Forcing Vue might prevent e.g. React Developers from writing watchers.

In my experience, it doesn't really (although it may scare some off). Most visualizations are just D3.js + some data wrangling in a thin Vue wrapper. There isn't really much Vue involved.

If you want the same design for custom watchers, you could publish Activity Watch Design Guidelines or a CSS library.

That's a lot of work we'd rather avoid. I think @johan-bjareholt's point is that with configurable (although not as "custom") visualizations in aw-webui, you get it basically for free.

I am sure there are ways to improve my visualization, but please merge it for now. It is better than nothing.

We don't want this to become tech debt that we might have to yank/rewrite later (much to the disappointment of those who might've come to rely on it). Since we also have to implement the server part in both aw-server and aw-server-rust we should be careful to not merge something for one server but not in another (to not drift on feature parity).

Let's try to get this right from the start and not rush a merge.

Thanks for your work on this so far @Alwinator! It might take some time/polish to get this done, but this has spurred a lot of good discussion and thoughts about how to enable custom and configurable visualizations.

To summarize current status of PRs:

Alwinator commented 3 years ago

@ErikBjare Based on your comment I am not really sure if you will merge it. Should I rewrite my code based on your code review or will you never merge it? By the way, I know that the visualization in the table watcher is simple, but it was just for testing purposes. When the feature is final and merged I will probably also create more complex visualizations.

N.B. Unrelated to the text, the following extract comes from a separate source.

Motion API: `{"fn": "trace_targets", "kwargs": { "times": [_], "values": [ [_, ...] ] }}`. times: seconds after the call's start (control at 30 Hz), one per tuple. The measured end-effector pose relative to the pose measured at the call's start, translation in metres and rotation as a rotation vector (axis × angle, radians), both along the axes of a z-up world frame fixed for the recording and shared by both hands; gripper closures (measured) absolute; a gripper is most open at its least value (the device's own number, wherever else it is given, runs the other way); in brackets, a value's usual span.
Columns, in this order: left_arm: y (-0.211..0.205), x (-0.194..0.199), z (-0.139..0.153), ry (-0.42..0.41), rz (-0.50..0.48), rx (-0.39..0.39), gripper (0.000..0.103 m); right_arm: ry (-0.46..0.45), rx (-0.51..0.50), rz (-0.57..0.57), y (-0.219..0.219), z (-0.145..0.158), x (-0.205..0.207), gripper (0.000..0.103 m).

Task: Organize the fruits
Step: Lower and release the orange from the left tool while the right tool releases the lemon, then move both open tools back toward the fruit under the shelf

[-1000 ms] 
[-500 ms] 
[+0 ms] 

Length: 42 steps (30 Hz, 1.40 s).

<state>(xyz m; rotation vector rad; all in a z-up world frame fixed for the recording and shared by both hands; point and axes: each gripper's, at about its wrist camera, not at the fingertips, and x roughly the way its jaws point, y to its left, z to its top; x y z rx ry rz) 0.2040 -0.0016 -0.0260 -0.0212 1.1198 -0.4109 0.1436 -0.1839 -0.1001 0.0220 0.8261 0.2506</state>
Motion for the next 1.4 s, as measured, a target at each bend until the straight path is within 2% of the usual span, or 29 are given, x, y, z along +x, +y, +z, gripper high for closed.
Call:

ErikBjare commented 3 years ago

@Alwinator I think there's a good chance we'll merge it as a general custom_static feature (that may find other applications as well), so don't lose hope!

I'd really appreciate it if you continued to work on the open PRs :)

Alwinator commented 3 years ago

@ErikBjare Thanks, that's relieving. Then I will continue working on this feature.

Alwinator commented 3 years ago

@ErikBjare I have resolved all your code review comments except for the one with the get_data endpoint. I am waiting for the aw-WebUI code review for this one.

stale[bot] commented 2 years ago

This issue has been automatically marked as stale because it has not had recent activity. It will be closed if no further activity occurs. Thank you for your contributions.